BHL Metadata Repository Proposal
View the Metadata Repository Powerpoint
Click to download MSWord version of the BHL MR document
Biodiversity Heritage Library Metadata Repository (BHL MR)
Though recognizing the amazing development of language and the written word, primates remain visual species par excellence. As such, in support of this document, we offer the accompanying PowerPoint that visualizes the concepts presented below.
Purpose and Scope of the BHL MR
The initial and primary purpose of the BHL MR is to support the short term need for a metadata system that will support the large scale digitizing of materials from contributing institutions. A basic assumption of this document is that the scanning operation will be run by the Internet Archive and as such, the BHL MR must focus certain design parameters and criteria that will work with the current Internet Archive workflow as well as being flexible enough to expand beyond that current limitation.
For logistical reasons, it is envisioned that the BHL MR will need to support only two of the eight BHL member library collections during the initial start up of the scanning operation. For this reason, extensive collection analysis is not a mandatory deliverable. For the purposes of BHL, the immediate collections analysis can be done at a gross level – and criteria for what will be scanned first and where by human selection (e.g. library A will scan literature related to vertebrates, library B will scan literature related to invertebrates). This gross level of pre-selection will enable a large amount of scanning to take place while more extensive collection analysis tools, duplicate detection, and gap filling at a later date.
The BHL MR as discussed here is not necessarily construed as a stand alone data system, but as a virtual system that could reside alongside or part of existing systems (RLG Union Catalog, Internet Archive data repository, WorldCat, etc.) It does not intend to be the final solution for a more robust “bells and whistles” public interface. Everything done at this phase should be “migratable” or built upon for the future, large scale BHL.
BHL MR: Phase I: Defining the Bucket
As detailed in the accompanying presentation, the metadata contained in the BHL MR will consist of two types: the bibliographic description (contained in a MARC or MARC flavored format); and item level information. The bibliographic description is straightforward and needs little explanation. The item level information is the key component for handling serials, monographic series, and multivolume monographs.

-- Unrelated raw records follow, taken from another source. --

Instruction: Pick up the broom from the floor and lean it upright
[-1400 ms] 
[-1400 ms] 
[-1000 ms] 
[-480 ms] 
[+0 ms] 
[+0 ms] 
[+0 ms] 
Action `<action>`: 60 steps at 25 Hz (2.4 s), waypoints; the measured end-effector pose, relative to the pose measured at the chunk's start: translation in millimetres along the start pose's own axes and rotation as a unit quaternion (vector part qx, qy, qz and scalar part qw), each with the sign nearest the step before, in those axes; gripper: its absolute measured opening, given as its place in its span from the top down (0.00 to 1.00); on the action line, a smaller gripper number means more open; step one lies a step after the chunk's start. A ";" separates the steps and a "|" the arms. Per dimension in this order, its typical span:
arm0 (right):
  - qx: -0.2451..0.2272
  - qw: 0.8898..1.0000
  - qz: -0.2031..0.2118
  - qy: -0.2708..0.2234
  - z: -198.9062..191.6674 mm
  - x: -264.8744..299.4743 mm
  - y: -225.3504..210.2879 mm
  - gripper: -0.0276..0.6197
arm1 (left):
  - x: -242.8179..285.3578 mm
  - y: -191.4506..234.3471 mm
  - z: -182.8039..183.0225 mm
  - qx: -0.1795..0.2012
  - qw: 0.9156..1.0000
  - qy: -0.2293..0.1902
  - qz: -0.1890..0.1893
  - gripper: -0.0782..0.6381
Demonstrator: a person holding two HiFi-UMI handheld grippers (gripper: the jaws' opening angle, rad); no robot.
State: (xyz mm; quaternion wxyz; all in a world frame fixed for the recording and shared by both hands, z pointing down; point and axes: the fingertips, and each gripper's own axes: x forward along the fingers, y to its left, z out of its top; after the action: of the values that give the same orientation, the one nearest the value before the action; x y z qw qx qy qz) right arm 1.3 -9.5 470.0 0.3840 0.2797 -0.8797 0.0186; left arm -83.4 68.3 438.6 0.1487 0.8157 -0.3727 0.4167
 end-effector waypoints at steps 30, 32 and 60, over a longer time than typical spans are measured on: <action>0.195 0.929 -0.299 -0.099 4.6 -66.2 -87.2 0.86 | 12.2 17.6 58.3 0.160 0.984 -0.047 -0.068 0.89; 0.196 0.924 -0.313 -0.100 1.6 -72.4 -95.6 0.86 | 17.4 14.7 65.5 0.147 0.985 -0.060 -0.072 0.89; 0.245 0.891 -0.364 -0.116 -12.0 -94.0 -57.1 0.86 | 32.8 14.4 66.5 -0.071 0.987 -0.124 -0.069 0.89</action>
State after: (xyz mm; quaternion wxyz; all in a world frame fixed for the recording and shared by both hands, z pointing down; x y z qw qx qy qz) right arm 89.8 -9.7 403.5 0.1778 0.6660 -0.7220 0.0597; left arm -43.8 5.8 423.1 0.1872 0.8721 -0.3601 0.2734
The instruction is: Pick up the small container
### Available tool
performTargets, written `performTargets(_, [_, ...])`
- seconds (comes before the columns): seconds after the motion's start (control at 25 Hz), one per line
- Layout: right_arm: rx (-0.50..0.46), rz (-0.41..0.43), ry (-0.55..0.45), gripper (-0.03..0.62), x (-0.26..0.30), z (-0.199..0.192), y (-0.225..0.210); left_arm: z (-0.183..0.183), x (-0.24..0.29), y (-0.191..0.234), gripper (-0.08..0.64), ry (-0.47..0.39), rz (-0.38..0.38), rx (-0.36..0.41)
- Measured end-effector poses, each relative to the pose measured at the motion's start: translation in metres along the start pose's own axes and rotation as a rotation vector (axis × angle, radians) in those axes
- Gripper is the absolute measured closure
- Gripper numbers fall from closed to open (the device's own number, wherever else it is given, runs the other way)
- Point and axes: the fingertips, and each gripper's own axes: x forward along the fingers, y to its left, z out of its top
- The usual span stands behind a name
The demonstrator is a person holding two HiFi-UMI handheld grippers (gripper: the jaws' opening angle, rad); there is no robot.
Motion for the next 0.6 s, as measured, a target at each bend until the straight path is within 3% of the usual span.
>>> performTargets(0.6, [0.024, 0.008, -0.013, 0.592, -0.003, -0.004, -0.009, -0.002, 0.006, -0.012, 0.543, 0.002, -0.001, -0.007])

Elements of the Bibliographic Description
The bibliographic description can consist of a standard MARC record, possibly in native MARC, MARC XML or even a translation to MODS. We anticipate that for the first phase that the data will at least be collected as MARC21. Each bibliographic description record must contain a unique identifier carried over from the source data catalog (e.g. a Horizon bibliographic number or Unicorn bibliographic identification number, or a WorldCat identifier). Additionally, bibliographic description record will be assigned, upon ingest into the BHL MR, a unique BHL MR id.
Elements of the Item Level Information
None of the BHL member institutions, nor possibly any library, have the complete information necessary to create the perfect item level record. Working in this realm of imperfect data, the BHL MR item level information will be constructed in the following manner.
• each bibliographic description record will have a unique id(s)
• each physical piece to be scanned will have a unique physical id attached to it (this could be a barcode, an RFID tag, or similar)
• Metadata associated with the physical id will be minimal; when possible, this information will be pulled from current item level information in the contributing members' online catalogs. When this data is not available, this information will be created during the physical workflow process (see below). This information becomes the primary sub-element of the item level information. A single sub-element is necessary for a BHL MR record, but additional levels of sub-elements should be supported.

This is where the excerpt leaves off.